When on campus, you may come across community members who aren’t taking expectations or precautions seriously and be tempted to call them on it. These are some tips on how to make that conversation productive.

Bystander Intervention

Addressing problematic behavior is often referred to as bystander intervention. Bystander intervention involves developing the awareness, skills, and courage needed to intervene in a situation when another individual needs help or is creating an unsafe environment. Bystander intervention allows individuals to send powerful messages about what is acceptable and expected behavior in our community.

“I statement”

An “I Statement” is an assertion about the feelings, beliefs, or values, of the person speaking, and can be  contrasted with a "you-statement", which often begins with the word "you" and focuses on the person spoken to. I-messages are often used with the intent to be assertive without putting the listener on the defensive by avoiding accusations. They are also used to take ownership for one's feelings rather than implying that they are caused by another person. 

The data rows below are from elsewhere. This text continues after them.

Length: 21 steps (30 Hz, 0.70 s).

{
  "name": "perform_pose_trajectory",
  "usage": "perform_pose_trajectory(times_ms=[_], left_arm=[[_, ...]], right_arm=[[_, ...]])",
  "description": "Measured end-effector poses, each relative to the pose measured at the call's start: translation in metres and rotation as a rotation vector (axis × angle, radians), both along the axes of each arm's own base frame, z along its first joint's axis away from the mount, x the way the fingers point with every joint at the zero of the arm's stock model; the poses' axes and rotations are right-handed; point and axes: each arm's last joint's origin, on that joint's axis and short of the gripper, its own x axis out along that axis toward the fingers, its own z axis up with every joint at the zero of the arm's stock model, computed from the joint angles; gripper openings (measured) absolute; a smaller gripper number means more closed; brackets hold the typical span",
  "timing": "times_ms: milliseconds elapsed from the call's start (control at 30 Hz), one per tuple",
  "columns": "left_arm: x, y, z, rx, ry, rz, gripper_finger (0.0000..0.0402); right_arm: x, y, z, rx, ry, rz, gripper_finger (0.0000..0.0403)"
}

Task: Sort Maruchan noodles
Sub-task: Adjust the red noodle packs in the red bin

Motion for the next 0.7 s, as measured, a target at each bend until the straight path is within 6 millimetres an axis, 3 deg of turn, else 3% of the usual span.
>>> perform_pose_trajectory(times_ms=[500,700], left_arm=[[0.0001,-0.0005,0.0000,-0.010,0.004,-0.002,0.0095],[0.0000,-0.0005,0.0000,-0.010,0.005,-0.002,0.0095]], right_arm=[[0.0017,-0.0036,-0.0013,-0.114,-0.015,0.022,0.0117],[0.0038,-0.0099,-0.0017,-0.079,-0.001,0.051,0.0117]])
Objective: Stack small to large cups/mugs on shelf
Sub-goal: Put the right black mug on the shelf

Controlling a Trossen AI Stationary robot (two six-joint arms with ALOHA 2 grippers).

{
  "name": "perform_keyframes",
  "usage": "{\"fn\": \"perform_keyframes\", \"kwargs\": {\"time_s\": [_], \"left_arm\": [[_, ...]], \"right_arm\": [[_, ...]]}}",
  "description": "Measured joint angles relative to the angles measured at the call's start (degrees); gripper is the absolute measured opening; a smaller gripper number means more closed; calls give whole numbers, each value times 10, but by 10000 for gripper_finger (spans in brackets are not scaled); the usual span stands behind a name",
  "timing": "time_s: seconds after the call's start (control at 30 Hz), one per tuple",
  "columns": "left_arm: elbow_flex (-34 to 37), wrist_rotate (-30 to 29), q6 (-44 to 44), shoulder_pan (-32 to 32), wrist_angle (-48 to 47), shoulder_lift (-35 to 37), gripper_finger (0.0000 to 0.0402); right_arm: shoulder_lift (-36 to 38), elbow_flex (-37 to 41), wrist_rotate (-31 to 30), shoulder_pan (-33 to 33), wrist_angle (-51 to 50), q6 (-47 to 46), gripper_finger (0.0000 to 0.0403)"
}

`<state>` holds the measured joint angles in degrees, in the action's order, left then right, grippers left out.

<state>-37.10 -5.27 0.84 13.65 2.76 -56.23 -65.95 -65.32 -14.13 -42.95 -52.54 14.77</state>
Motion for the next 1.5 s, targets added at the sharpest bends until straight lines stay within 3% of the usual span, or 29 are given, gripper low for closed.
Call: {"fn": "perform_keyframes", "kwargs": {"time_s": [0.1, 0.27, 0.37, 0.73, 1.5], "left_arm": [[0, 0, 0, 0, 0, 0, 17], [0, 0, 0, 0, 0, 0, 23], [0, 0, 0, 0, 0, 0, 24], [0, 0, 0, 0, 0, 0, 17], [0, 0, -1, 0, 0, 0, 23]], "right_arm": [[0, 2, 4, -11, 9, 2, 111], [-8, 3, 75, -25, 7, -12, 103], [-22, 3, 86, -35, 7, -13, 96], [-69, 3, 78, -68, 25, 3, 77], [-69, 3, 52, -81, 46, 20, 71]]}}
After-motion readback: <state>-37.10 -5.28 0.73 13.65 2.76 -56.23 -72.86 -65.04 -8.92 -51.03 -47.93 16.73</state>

Parts of an “I statement” 

"I statements" are fairly straightforward. You state how you are feeling, what caused the feeling, and what could happen to alleviate the feeling. Let’s look at a few examples.

I statement/You statement Examples 

  • “You need to wear a mask, it is against the rules to be in the hall without one!”
  • Versus: “I feel unsafe when you aren’t wearing a mask in the common areas, and I would appreciate it if you could put one on."

 “I statement” dissected 

  • You state how you are feeling – “I feel unsafe”
  • What caused the feeling – “when you aren’t wearing a mask in the common areas”
  • What could happen to alleviate the feeling – “I would appreciate it if you could put one on.”

More “I statement”/”You statement” Examples 

  • “You are way too close to me and need to social distance!”
  •  “I think it is important for us to observe social distancing and would appreciate it if you could step back a few feet.”

More “I statement”/”You statement” Examples 

  • “There are already 10 people in here and you need to get out.” 
  • “I’m really concerned about an outbreak on campus and would like to make sure we are paying attention to room capacity. There are already 10 people in this space.”

Hopefully you can see how “You statements” could make someone feel defensive, and potentially escalate your conversation into a conflict. You should not feel required to address problematic behavior if it makes you feel uncomfortable. You could talk to your RA, friends, faculty members, or administrators.